In the linked examples, the specific callers want the Len variant in a slim majority of cases. I'd be ok with just CommonPrefix though.

[rhys] But several functions in the strings package operate specifically on runes. Would CommonPrefix{,Len} split UTF-8 runes?

Yes. Though this would make it the first function in the strings package that, when given UTF-8 arguments, does not always return a UTF-8 result.

rsc · 2022-06-01T18:05:04Z

This proposal has been added to the active column of the proposals project
and will now be reviewed at the weekly proposal review meetings.
— rsc for the proposal review group

icholy · 2022-06-01T18:51:19Z

Appears that there are 5 possible variations here:

strings.CommonPrefixLen operates on bytes, returns # of bytes
strings.CommonPrefixLen operates on runes, returns # of bytes
strings.CommonPrefixLen operates on runes, returns # of runes (probably useless)
strings.CommonPrefix operates on bytes, returns slice of first arg.
strings.CommonPrefix operates on runes, returns slice of first arg.

Yes. Though this would make it the first function in the strings package that, when given UTF-8 arguments, does not always return a UTF-8 result.

Would the UTF-8 aware versions of these functions be compatible with the examples you presented?
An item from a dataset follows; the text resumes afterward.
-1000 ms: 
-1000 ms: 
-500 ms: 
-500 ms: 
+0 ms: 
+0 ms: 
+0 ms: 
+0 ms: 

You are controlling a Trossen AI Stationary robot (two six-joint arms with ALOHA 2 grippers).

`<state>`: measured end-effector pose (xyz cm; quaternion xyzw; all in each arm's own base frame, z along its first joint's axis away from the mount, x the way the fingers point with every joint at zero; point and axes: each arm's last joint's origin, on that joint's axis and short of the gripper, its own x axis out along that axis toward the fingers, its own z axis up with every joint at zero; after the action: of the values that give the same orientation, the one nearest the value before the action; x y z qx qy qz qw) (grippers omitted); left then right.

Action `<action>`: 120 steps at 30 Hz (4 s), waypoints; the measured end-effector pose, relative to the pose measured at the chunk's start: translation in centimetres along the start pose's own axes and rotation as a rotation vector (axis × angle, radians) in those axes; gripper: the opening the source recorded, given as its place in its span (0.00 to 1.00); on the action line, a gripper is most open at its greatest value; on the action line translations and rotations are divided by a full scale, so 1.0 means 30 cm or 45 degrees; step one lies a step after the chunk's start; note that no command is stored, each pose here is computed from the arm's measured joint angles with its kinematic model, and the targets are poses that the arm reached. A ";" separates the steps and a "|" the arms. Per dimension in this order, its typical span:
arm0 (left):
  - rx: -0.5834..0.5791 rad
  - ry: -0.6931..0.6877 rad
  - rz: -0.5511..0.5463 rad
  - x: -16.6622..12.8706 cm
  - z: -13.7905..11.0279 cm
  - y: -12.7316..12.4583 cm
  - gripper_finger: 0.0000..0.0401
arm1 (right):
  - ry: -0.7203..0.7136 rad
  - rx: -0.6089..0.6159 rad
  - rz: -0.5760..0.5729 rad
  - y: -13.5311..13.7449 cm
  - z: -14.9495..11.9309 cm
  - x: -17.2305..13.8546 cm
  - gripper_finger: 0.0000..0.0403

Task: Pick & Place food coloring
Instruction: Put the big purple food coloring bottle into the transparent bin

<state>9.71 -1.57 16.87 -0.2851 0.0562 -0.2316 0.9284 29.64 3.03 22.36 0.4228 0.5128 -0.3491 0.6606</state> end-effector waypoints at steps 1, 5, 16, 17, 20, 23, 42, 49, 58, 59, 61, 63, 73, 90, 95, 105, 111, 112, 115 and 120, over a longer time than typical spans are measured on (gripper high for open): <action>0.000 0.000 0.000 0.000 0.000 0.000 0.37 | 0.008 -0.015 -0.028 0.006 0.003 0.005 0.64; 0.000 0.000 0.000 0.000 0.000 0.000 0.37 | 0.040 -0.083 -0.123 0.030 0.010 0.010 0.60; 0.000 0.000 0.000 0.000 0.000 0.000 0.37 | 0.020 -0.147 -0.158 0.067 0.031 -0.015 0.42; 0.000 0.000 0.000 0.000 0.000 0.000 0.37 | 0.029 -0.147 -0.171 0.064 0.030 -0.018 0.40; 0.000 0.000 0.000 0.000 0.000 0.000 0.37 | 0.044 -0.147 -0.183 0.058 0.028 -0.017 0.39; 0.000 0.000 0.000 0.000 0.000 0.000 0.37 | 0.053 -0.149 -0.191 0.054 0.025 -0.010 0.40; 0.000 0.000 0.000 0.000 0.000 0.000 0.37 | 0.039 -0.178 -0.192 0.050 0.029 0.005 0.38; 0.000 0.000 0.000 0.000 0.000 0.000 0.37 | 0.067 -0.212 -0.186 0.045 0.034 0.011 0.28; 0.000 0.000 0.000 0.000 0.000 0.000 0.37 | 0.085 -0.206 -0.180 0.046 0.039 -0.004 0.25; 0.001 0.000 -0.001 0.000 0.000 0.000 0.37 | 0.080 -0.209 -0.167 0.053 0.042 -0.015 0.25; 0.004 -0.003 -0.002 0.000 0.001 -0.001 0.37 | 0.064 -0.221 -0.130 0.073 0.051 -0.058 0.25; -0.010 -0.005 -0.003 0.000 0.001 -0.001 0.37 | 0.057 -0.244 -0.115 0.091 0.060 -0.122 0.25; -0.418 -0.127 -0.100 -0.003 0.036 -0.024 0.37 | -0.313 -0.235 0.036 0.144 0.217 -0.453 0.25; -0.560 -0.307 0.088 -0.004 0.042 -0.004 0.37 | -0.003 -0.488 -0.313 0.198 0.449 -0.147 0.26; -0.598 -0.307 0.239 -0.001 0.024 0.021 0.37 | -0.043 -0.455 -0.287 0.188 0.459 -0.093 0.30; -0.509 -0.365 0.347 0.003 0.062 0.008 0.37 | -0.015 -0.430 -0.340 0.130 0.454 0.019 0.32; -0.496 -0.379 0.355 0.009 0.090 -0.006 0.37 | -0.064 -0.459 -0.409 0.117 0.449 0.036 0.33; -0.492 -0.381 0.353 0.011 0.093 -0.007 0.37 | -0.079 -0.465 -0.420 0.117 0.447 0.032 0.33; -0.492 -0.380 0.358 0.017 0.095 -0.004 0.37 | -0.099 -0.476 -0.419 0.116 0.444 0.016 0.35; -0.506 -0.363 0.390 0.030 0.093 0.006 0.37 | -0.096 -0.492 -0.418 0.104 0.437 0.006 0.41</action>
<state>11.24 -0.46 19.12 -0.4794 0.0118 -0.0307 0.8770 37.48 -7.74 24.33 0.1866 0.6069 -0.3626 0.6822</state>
rsc · 2022-06-08T17:22:53Z

If we add to strings, we should add to bytes, which says 'Package bytes implements functions for the manipulation of byte slices. It is analogous to the facilities of the strings package.' I also expect that strings.CommonPrefixLen(string(x), string(y)) == bytes.CommonPrefixLen(x, y). I should never be surprised by changing code that works on strings to work on []byte by s/strings./bytes./g.

Of course, once you get to combining characters, even UTF-8 boundaries are not always right. So maybe it should be bytes always.

Looking at the examples, it does seem that many of them want the length anyway, so returning the length and avoiding the "which one gets sliced" might be best.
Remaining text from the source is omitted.